## Exercise goal
Output exactly what appears from the line containing "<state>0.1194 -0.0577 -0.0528" to the end of the data below, and nothing more.

··· Materials provided ···

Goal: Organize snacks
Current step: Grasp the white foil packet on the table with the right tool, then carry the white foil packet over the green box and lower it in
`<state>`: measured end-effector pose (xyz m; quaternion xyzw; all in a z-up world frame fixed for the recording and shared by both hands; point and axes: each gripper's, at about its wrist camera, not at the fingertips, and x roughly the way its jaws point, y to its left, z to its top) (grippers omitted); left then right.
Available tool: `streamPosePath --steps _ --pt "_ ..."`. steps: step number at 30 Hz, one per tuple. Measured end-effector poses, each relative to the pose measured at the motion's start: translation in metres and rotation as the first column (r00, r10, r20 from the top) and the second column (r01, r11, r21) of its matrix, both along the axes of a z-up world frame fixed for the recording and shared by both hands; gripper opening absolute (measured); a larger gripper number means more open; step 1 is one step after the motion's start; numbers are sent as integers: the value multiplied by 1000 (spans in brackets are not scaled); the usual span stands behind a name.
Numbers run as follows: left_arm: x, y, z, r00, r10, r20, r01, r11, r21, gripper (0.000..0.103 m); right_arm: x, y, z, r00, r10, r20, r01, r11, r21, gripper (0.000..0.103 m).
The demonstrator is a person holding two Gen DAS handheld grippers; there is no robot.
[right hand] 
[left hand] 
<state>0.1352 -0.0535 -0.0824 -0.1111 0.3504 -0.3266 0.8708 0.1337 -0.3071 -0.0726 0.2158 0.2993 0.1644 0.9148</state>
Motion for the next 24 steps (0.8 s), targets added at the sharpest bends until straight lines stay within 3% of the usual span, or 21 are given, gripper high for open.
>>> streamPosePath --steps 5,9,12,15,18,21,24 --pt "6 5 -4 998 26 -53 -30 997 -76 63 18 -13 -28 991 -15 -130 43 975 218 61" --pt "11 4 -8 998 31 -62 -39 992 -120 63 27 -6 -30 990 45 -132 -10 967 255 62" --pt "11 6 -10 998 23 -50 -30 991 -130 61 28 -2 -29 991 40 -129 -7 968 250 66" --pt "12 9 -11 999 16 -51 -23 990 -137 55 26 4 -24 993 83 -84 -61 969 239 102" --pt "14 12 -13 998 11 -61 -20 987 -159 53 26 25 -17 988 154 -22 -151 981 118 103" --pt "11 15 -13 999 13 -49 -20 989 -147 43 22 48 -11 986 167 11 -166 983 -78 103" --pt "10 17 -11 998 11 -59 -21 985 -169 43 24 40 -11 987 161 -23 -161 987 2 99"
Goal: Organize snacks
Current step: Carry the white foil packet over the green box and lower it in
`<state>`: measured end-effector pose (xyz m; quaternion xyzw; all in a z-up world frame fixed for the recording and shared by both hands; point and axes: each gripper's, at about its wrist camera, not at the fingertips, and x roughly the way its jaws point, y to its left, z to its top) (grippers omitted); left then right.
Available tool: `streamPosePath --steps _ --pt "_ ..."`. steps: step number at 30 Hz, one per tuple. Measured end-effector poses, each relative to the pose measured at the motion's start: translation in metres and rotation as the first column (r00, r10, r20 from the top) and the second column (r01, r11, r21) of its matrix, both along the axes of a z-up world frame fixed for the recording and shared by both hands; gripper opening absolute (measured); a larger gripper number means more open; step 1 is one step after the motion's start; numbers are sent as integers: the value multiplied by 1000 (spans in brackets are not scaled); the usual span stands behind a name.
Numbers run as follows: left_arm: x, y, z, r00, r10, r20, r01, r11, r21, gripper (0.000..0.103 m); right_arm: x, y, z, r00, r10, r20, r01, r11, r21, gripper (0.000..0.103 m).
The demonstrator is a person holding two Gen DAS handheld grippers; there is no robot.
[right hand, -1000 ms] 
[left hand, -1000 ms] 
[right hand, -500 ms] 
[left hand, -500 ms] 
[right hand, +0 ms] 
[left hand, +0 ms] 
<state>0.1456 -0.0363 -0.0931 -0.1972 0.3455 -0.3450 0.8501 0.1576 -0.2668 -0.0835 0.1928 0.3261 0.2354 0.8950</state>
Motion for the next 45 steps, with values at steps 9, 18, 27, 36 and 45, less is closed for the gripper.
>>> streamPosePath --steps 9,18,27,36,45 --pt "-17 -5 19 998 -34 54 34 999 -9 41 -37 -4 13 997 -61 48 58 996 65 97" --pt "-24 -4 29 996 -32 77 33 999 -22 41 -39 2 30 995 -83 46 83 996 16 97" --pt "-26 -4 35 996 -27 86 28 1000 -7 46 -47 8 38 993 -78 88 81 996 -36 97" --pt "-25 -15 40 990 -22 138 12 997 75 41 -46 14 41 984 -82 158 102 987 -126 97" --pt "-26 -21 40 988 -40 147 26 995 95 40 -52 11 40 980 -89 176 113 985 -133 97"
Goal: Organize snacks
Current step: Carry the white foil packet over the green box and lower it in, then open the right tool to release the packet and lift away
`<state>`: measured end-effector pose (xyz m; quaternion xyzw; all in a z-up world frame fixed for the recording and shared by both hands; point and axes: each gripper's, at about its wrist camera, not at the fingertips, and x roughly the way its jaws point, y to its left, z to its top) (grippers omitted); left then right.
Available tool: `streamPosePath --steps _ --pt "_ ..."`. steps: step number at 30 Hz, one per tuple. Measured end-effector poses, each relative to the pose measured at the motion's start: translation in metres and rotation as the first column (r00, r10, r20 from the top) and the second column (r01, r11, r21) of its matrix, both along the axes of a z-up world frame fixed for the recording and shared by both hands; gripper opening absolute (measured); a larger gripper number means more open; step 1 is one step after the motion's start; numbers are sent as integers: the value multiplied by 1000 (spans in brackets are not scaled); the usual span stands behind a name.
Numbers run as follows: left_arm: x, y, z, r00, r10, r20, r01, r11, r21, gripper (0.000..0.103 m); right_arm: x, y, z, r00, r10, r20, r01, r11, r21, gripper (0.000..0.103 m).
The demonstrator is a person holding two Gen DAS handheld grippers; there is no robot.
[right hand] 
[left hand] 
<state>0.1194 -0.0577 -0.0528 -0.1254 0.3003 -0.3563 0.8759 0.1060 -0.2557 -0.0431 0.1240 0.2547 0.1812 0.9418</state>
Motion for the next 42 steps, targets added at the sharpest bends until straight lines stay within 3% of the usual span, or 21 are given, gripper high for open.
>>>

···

## Answer box
<state>0.1194 -0.0577 -0.0528 -0.1254 0.3003 -0.3563 0.8759 0.1060 -0.2557 -0.0431 0.1240 0.2547 0.1812 0.9418</state>
Motion for the next 42 steps, targets added at the sharpest bends until straight lines stay within 3% of the usual span, or 21 are given, gripper high for open.
>>>

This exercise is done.